:: What you will do ::
Output all of the records word for word and drop the images.

:: Exercise material ::
----------------------------------------

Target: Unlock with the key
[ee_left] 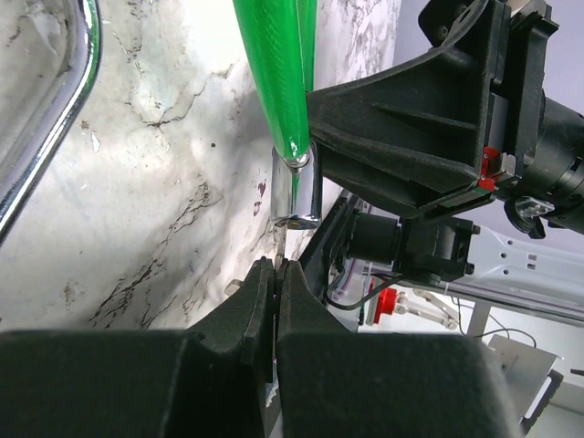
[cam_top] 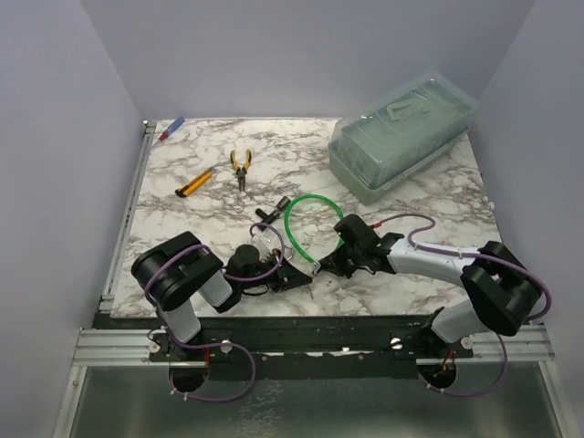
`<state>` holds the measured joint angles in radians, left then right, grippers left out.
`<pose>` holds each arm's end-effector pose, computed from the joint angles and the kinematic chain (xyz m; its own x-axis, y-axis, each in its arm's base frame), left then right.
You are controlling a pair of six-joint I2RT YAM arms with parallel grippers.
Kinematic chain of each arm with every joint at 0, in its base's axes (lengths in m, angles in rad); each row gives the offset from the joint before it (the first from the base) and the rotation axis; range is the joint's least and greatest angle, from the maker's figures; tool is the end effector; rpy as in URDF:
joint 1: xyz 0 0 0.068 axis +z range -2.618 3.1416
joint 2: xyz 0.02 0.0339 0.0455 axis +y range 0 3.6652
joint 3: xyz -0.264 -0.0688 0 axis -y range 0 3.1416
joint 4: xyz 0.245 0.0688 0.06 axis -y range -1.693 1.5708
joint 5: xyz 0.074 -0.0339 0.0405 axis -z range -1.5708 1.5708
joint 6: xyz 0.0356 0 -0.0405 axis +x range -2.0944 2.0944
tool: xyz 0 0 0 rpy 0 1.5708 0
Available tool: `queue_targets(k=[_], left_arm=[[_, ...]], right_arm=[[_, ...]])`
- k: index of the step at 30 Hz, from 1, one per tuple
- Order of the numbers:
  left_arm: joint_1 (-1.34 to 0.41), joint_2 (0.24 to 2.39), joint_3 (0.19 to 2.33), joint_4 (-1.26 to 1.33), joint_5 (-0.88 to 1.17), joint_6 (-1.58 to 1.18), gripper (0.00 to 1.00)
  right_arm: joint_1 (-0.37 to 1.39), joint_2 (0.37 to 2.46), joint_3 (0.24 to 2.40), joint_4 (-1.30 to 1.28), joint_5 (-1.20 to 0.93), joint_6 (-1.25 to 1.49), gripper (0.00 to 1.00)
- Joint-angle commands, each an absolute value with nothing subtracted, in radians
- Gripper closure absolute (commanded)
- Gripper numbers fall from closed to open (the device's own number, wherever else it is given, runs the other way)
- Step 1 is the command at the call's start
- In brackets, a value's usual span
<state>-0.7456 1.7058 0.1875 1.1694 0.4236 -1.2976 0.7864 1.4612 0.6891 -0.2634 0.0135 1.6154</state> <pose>0.1578 -0.1657 0.0972 -0.9365 -0.3300 -0.1182 0.0016 0.3333 -0.9428 0.1871 0.1868 0.1537 -0.6751 0.7376 0.0111 0.6383 0.5765 0.5101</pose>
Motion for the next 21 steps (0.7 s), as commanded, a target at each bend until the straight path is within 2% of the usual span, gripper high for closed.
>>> queue_targets(k=[1, 21], left_arm=[[-0.735, 1.725, 0.226, 1.226, 0.38, -1.278, 1.0], [-0.735, 1.738, 0.227, 1.242, 0.363, -1.28, 1.0]], right_arm=[[0.823, 1.466, 0.735, -0.28, -0.051, 1.631, 1.0], [0.867, 1.486, 0.771, -0.307, -0.038, 1.647, 1.0]])
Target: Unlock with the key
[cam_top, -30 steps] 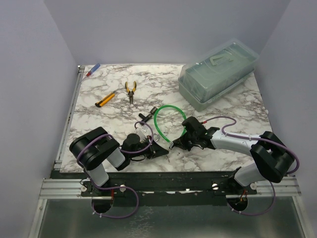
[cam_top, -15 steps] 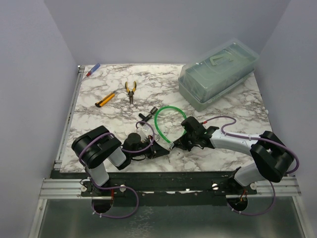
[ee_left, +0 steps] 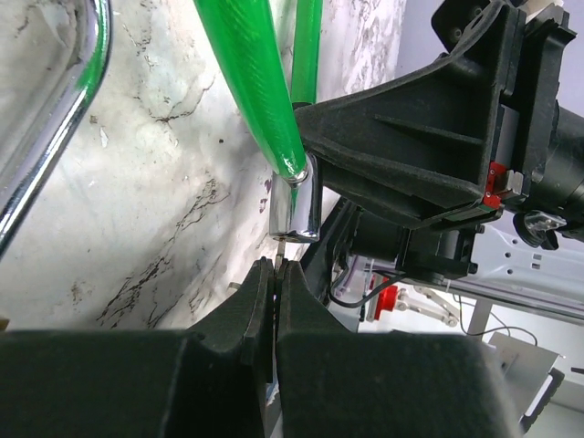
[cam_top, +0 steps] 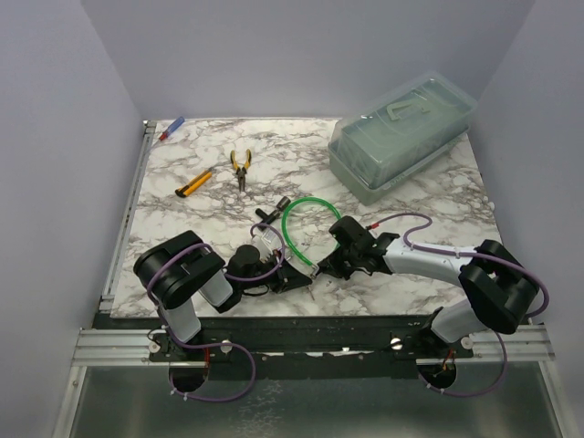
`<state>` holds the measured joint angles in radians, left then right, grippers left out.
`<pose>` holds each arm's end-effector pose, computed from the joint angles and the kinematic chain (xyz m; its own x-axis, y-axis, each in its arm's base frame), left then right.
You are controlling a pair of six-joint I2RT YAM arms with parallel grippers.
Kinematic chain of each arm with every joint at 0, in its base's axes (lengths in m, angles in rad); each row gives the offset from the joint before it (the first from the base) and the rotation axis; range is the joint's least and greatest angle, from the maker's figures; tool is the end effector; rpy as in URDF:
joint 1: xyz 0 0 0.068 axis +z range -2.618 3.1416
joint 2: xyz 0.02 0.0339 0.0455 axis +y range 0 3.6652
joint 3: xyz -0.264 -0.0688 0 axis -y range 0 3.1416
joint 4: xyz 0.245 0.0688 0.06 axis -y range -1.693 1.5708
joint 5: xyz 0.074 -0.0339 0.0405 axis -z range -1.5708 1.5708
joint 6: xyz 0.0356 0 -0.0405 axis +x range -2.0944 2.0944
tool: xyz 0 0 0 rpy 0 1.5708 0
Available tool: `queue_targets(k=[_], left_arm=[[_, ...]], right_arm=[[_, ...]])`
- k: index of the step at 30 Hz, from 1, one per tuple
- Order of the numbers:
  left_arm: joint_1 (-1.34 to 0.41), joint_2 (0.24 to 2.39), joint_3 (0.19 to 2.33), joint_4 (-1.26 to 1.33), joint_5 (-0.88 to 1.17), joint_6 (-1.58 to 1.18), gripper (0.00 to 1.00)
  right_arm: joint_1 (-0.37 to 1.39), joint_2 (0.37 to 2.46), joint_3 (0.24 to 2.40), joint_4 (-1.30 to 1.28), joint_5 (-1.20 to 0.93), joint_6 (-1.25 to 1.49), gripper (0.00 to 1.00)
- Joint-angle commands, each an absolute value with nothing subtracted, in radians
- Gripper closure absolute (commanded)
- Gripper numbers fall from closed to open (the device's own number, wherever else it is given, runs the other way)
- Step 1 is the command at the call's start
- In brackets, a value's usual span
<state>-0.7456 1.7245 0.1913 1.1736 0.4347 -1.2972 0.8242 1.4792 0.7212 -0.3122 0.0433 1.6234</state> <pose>0.1581 -0.1664 0.0944 -0.9411 -0.3196 -0.1102 -0.0044 0.3376 -0.9413 0.1829 0.1954 0.1554 -0.6869 0.7267 -0.0127 0.6328 0.6066 0.4813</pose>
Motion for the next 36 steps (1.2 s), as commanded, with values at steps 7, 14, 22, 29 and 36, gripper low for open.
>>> queue_targets(k=[7, 14, 22, 29, 36], left_arm=[[-0.736, 1.746, 0.239, 1.247, 0.358, -1.282, 1.0], [-0.734, 1.763, 0.258, 1.249, 0.342, -1.289, 1.0], [-0.733, 1.771, 0.285, 1.248, 0.376, -1.277, 1.0], [-0.733, 1.735, 0.236, 1.249, 0.378, -1.263, 0.64], [-0.733, 1.682, 0.191, 1.24, 0.378, -1.239, 0.45]], right_arm=[[0.881, 1.486, 0.774, -0.306, -0.041, 1.657, 1.0], [0.904, 1.476, 0.784, -0.316, -0.049, 1.674, 1.0], [0.914, 1.47, 0.788, -0.351, -0.024, 1.69, 1.0], [0.914, 1.436, 0.78, -0.375, 0.044, 1.689, 1.0], [0.913, 1.416, 0.778, -0.395, 0.076, 1.687, 1.0]])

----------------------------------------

:: The completed task ::
Target: Unlock with the key
[ee_left] 
[cam_top] 
`<state>` holds the measured joint angles in radians, left then right, grippers left out.
`<pose>` holds each arm's end-effector pose, computed from the joint angles and the kinematic chain (xyz m; its own x-axis, y-axis, each in its arm's base frame), left then right.
You are controlling a pair of six-joint I2RT YAM arms with parallel grippers.
Kinematic chain of each arm with every joint at 0, in its base's axes (lengths in m, angles in rad); each row gives the offset from the joint before it (the first from the base) and the rotation axis; range is the joint's least and greatest angle, from the maker's figures; tool is the end effector; rpy as in URDF:
joint 1: xyz 0 0 0.068 axis +z range -2.618 3.1416
joint 2: xyz 0.02 0.0339 0.0455 axis +y range 0 3.6652
joint 3: xyz -0.264 -0.0688 0 axis -y range 0 3.1416
joint 4: xyz 0.245 0.0688 0.06 axis -y range -1.693 1.5708
joint 5: xyz 0.074 -0.0339 0.0405 axis -z range -1.5708 1.5708
joint 6: xyz 0.0356 0 -0.0405 axis +x range -2.0944 2.0944
tool: xyz 0 0 0 rpy 0 1.5708 0
Available tool: `queue_targets(k=[_], left_arm=[[_, ...]], right_arm=[[_, ...]])`
- k: index of the step at 30 Hz, from 1, one per tuple
- Order of the numbers:
  left_arm: joint_1 (-1.34 to 0.41), joint_2 (0.24 to 2.39), joint_3 (0.19 to 2.33), joint_4 (-1.26 to 1.33), joint_5 (-0.88 to 1.17), joint_6 (-1.58 to 1.18), gripper (0.00 to 1.00)
  right_arm: joint_1 (-0.37 to 1.39), joint_2 (0.37 to 2.46), joint_3 (0.24 to 2.40), joint_4 (-1.30 to 1.28), joint_5 (-1.20 to 0.93), joint_6 (-1.25 to 1.49), gripper (0.00 to 1.00)
- Joint-angle commands, each an absolute value with nothing subtracted, in radians
- Gripper closure absolute (commanded)
- Gripper numbers fall from closed to open (the device's own number, wherever else it is given, runs the other way)
- Step 1 is the command at the call's start
- In brackets, a value's usual span
<state>-0.7456 1.7058 0.1875 1.1694 0.4236 -1.2976 0.7864 1.4612 0.6891 -0.2634 0.0135 1.6154</state> <pose>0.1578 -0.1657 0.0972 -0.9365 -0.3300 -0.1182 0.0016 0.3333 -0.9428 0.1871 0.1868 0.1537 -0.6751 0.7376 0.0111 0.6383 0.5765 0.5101</pose>
Motion for the next 21 steps (0.7 s), as commanded, a target at each bend until the straight path is within 2% of the usual span, gripper high for closed.
>>> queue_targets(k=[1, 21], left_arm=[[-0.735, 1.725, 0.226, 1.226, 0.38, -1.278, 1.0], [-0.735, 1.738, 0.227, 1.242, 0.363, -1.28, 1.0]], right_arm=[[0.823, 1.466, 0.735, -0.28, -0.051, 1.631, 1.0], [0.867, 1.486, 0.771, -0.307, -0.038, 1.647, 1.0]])
Target: Unlock with the key
[cam_top, -30 steps] 
[cam_top, -15 steps] 
[ee_left, +0 steps] 
[cam_top, +0 steps] 
`<state>` holds the measured joint angles in radians, left then right, grippers left out.
`<pose>` holds each arm's end-effector pose, computed from the joint angles and the kinematic chain (xyz m; its own x-axis, y-axis, each in its arm's base frame), left then right.
You are controlling a pair of six-joint I2RT YAM arms with parallel grippers.
Kinematic chain of each arm with every joint at 0, in its base's axes (lengths in m, angles in rad); each row gives the offset from the joint before it (the first from the base) and the rotation axis; range is the joint's least and greatest angle, from the maker's figures; tool is the end effector; rpy as in URDF:
joint 1: xyz 0 0 0.068 axis +z range -2.618 3.1416
joint 2: xyz 0.02 0.0339 0.0455 axis +y range 0 3.6652
joint 3: xyz -0.264 -0.0688 0 axis -y range 0 3.1416
joint 4: xyz 0.245 0.0688 0.06 axis -y range -1.693 1.5708
joint 5: xyz 0.074 -0.0339 0.0405 axis -z range -1.5708 1.5708
joint 6: xyz 0.0356 0 -0.0405 axis +x range -2.0944 2.0944
tool: xyz 0 0 0 rpy 0 1.5708 0
Available tool: `queue_targets(k=[_], left_arm=[[_, ...]], right_arm=[[_, ...]])`
- k: index of the step at 30 Hz, from 1, one per tuple
- Order of the numbers:
  left_arm: joint_1 (-1.34 to 0.41), joint_2 (0.24 to 2.39), joint_3 (0.19 to 2.33), joint_4 (-1.26 to 1.33), joint_5 (-0.88 to 1.17), joint_6 (-1.58 to 1.18), gripper (0.00 to 1.00)
  right_arm: joint_1 (-0.37 to 1.39), joint_2 (0.37 to 2.46), joint_3 (0.24 to 2.40), joint_4 (-1.30 to 1.28), joint_5 (-1.20 to 0.93), joint_6 (-1.25 to 1.49), gripper (0.00 to 1.00)
- Joint-angle commands, each an absolute value with nothing subtracted, in radians
- Gripper closure absolute (commanded)
- Gripper numbers fall from closed to open (the device's own number, wherever else it is given, runs the other way)
- Step 1 is the command at the call's start
- In brackets, a value's usual span
<state>-0.7456 1.7245 0.1913 1.1736 0.4347 -1.2972 0.8242 1.4792 0.7212 -0.3122 0.0433 1.6234</state> <pose>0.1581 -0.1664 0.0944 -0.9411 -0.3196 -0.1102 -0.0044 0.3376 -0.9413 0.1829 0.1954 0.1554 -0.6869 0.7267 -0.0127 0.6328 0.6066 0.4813</pose>
Motion for the next 36 steps (1.2 s), as commanded, with values at steps 7, 14, 22, 29 and 36, gripper low for open.
>>> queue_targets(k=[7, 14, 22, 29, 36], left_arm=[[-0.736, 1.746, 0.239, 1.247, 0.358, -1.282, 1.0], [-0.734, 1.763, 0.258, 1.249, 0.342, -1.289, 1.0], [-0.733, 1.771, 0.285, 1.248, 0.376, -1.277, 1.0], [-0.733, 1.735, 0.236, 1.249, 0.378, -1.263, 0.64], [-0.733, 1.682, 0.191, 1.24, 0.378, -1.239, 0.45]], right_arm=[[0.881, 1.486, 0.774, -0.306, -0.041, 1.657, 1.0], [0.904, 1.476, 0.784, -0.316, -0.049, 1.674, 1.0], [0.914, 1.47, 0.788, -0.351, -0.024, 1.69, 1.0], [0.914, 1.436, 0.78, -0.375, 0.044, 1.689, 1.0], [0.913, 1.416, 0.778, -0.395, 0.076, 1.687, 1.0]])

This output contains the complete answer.